A coin purse holds 24 coins, all dimes and quarters, worth $3.45 total. How many of each?

Worked solutionTry it first, then open.

Define the variable: let d = the number of dimes. The number of quarters is the rest of the 24 coins, 24 - d. Work in dollars throughout: 0.10d + 0.25(24 - d) = 3.45. Distribute: 0.10d + 6.00 - 0.25d = 3.45, so -0.15d + 6.00 = 3.45. Subtract 6.00: -0.15d = -2.55, so d = 17. There are 17 dimes and 24 - 17 = 7 quarters. Check in the original words: 24 coins, and 17(0.10) + 7(0.25) = 1.70 + 1.75 = $3.45.

Answer: 17

6.R.T4

A best-fit line for (a car's age in years x, its resale value in hundreds of dollars y) is f(x) = -4x + 100. (a) Predict the resale value (in hundreds of dollars) for a 9-year-old car. (b) Is the association positive or negative, and what does the slope -4 mean in context (one sentence)?

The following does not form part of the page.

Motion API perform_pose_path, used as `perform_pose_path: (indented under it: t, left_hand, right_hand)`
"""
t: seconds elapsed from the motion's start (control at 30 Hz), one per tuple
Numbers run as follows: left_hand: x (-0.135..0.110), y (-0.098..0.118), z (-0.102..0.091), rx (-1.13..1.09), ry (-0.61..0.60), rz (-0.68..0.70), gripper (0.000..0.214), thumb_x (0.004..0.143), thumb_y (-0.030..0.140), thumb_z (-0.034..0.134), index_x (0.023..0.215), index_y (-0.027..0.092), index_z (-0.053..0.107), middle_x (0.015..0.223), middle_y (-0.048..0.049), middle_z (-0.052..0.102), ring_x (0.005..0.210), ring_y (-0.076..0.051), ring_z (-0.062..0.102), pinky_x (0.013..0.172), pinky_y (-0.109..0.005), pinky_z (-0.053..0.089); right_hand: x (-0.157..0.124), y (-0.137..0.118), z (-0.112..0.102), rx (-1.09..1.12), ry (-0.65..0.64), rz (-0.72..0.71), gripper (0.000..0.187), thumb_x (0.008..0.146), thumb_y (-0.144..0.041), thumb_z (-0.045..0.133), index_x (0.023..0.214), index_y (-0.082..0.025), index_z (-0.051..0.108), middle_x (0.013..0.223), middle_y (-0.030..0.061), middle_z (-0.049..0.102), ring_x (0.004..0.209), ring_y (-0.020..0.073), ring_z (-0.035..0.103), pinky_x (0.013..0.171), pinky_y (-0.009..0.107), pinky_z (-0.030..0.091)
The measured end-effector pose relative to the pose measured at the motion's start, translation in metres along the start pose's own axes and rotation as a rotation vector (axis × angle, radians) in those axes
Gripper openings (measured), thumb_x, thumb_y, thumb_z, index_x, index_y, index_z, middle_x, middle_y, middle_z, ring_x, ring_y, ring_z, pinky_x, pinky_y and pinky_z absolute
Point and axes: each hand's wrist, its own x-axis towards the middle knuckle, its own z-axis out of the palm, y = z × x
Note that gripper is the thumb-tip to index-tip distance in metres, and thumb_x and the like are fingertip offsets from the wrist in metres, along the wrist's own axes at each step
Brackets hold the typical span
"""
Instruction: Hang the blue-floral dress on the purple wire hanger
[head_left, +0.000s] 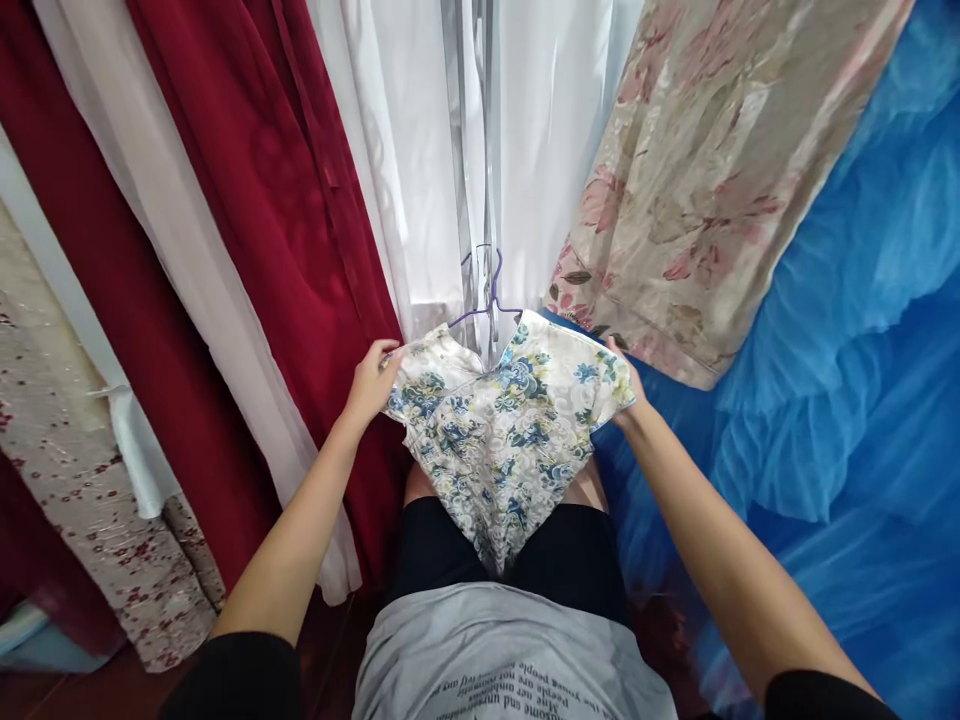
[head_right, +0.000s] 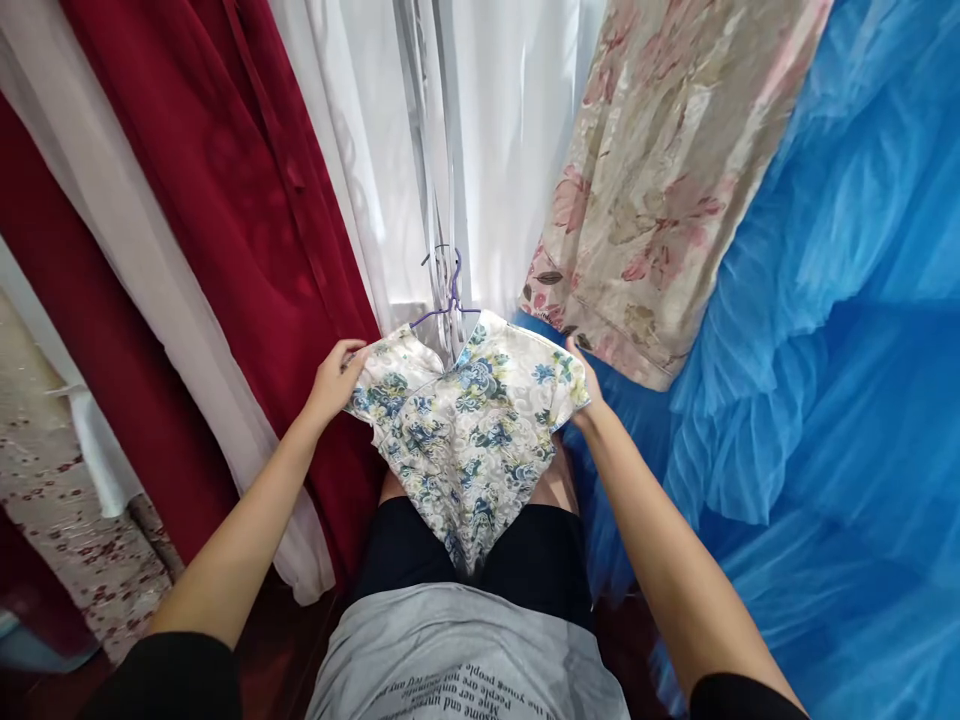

Worked solutionTry it first, then open.

(a) Evaluate the function: f(9) = -4(9) + 100 = -36 + 100 = 64, i.e. about $6,400 (64 hundreds of dollars). (b) The slope is negative, so the association is NEGATIVE; the slope -4 is a rate meaning the resale value drops by about 4 hundred dollars ($400) for each additional year of the car's age.

Answer: 64

6.R.T5

A train covers 390 miles in 6 hours at a steady speed. What is its speed? (Use d = rt, and note the speed is the slope of a distance-vs-time graph.)

Worked solutionTry it first, then open.

Define the variable: let r = the speed in mph. Use the distance-rate-time relationship d = rt with d = 390 miles and t = 6 hours: r · 6 = 390. Divide both sides by 6: r = 65 mph. (On a distance-vs-time graph this steady speed is exactly the slope — the same rate idea as a line of best fit's slope.) Check in the original words: 65 mph × 6 hours = 390 miles.